▶ **Task brief**
Everything from the first line below through the line with "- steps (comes" is to be transcribed exactly, and nothing past it.

▶ **Available data**
*** Block opens ***

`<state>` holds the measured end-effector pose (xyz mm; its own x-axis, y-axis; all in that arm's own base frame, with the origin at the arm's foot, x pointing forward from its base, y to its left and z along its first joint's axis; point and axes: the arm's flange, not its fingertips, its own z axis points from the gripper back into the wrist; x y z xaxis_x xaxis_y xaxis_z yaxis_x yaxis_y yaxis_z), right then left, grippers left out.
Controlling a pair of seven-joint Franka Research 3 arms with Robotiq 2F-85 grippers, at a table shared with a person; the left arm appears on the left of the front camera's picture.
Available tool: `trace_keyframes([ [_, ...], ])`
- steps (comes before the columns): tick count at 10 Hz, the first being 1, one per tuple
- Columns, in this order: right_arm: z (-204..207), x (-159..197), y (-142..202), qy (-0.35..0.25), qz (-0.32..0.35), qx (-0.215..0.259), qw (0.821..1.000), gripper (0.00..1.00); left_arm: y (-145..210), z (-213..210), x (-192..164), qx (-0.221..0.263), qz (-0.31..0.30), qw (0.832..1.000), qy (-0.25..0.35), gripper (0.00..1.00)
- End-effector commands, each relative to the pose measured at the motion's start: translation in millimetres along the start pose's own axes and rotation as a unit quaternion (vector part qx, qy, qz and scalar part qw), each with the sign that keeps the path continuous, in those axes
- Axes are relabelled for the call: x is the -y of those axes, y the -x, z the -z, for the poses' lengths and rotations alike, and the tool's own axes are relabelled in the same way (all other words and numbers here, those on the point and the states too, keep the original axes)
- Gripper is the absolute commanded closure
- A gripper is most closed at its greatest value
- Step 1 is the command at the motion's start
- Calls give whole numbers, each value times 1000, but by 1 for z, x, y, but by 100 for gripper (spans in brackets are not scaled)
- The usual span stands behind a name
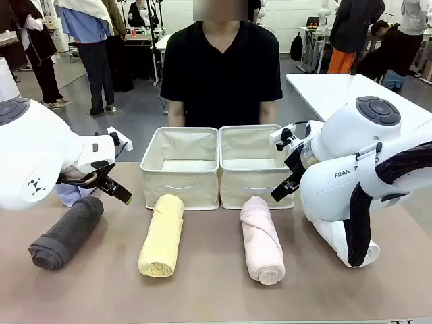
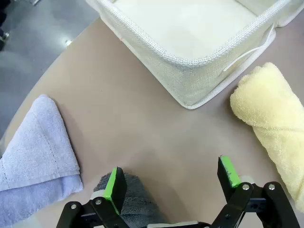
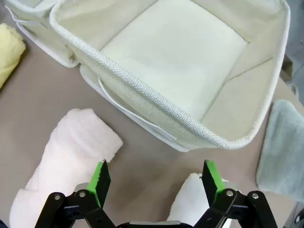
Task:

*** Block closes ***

▶ **Exercise output**
`<state>` holds the measured end-effector pose (xyz mm; its own x-axis, y-axis; all in that arm's own base frame, with the origin at the arm's foot, x pointing forward from its base, y to its left and z along its first joint's axis; point and axes: the arm's flange, not its fingertips, its own z axis points from the gripper back into the wrist; x y z xaxis_x xaxis_y xaxis_z yaxis_x yaxis_y yaxis_z), right then left, grippers left out.
Controlling a pair of seven-joint Franka Research 3 arms with Robotiq 2F-85 grippers, at a table shared with a person; the left arm appears on the left of the front camera's picture.
Available tool: `trace_keyframes([ [_, ...], ])`
- steps (comes before the columns): tick count at 10 Hz, the first being 1, one per tuple

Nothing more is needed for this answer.